Vascular disorders of the spinal cord and decreased blood supply are the primary consequences of spinal cord injury. Larger vessels, such as the anterior vertebral artery, usually remain healthy, whereas smaller vessels rupture subject to traumatic injury resulting in leakage of red blood cells and leukocytes. Increased tissue pressure in the damaged vasospasm and spinal cord caused by bleeding in healthy vessels further disrupts the blood flow to the spinal cord (Tator & Koyanagi, 1997; Couillard-Despres et al., 2017).

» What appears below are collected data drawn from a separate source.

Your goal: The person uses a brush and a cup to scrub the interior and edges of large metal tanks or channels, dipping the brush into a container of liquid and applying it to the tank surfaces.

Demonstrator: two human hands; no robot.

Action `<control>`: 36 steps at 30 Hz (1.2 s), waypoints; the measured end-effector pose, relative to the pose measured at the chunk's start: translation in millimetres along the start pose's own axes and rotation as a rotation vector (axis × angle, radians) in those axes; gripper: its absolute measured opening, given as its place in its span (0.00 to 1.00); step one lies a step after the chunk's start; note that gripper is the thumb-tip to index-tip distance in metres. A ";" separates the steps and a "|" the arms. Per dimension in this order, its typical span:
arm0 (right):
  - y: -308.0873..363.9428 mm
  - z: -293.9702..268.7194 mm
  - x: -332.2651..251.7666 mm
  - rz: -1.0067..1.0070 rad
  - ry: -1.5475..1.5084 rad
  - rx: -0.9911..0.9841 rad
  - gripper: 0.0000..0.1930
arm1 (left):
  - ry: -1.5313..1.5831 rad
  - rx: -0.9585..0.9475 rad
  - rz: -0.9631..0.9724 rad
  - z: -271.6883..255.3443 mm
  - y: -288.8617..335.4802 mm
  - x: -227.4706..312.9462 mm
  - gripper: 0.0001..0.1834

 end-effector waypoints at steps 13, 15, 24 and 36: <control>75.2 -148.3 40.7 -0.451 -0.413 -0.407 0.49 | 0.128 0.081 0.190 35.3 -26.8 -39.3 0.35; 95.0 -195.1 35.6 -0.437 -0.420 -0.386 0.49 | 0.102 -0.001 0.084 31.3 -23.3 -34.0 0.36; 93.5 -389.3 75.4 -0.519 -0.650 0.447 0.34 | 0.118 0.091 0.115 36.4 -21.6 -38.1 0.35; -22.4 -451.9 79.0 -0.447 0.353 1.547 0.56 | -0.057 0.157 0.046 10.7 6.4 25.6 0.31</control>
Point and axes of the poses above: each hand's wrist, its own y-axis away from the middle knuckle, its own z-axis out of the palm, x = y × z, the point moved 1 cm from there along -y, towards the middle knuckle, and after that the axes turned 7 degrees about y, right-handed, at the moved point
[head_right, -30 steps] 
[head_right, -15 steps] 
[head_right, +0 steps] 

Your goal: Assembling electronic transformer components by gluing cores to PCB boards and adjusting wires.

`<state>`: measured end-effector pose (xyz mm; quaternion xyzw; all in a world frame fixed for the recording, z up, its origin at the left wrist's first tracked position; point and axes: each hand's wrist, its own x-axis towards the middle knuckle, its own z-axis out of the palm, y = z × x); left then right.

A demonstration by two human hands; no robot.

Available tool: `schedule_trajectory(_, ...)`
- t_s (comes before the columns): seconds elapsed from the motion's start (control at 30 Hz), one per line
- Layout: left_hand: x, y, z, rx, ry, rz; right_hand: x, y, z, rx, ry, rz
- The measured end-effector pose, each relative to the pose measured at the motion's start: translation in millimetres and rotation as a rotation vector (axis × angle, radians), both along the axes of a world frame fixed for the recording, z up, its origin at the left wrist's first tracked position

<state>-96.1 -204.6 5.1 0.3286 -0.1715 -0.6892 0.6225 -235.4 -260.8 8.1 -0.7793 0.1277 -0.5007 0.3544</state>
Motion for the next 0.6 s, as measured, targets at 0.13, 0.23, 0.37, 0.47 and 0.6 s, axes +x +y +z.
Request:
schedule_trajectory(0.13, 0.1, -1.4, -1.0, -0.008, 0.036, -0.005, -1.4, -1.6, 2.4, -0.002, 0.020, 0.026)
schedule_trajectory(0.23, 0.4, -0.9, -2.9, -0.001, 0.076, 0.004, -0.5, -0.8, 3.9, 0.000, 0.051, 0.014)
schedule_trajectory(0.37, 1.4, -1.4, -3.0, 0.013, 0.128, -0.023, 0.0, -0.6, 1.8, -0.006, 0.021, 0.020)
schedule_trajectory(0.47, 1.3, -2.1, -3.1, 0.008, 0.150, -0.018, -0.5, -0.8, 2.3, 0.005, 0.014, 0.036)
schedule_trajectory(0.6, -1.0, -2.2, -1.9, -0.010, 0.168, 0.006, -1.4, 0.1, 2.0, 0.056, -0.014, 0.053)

In the spinal cord injury models of laboratory mice and monkeys, in the first few hours after the injury, there is a gradual decrease in blood flow in the center of the lesion, which rests low for up to 24 hours (Rivlin & Tator, 1978). Gray matter is more susceptible to ischemic injury compared to white matter because the density of capillary beds is five times higher in gray matter. Ischemia and hemorrhage ultimately cause destruction and cell death through several mechanisms such as oxygen deficiency, adenosine triphosphate loss, ion imbalance, cell death, and free radical formation. Cell necrosis and cytoplasmic contents release increase extracellular glutamate levels, which causes glutamate toxicity. In addition, the blood flow reestablishment in ischemic tissue causes further damage through the production of inflammatory and free radicals responses (Hayashi et al., 1983; Anwar et al., 2016).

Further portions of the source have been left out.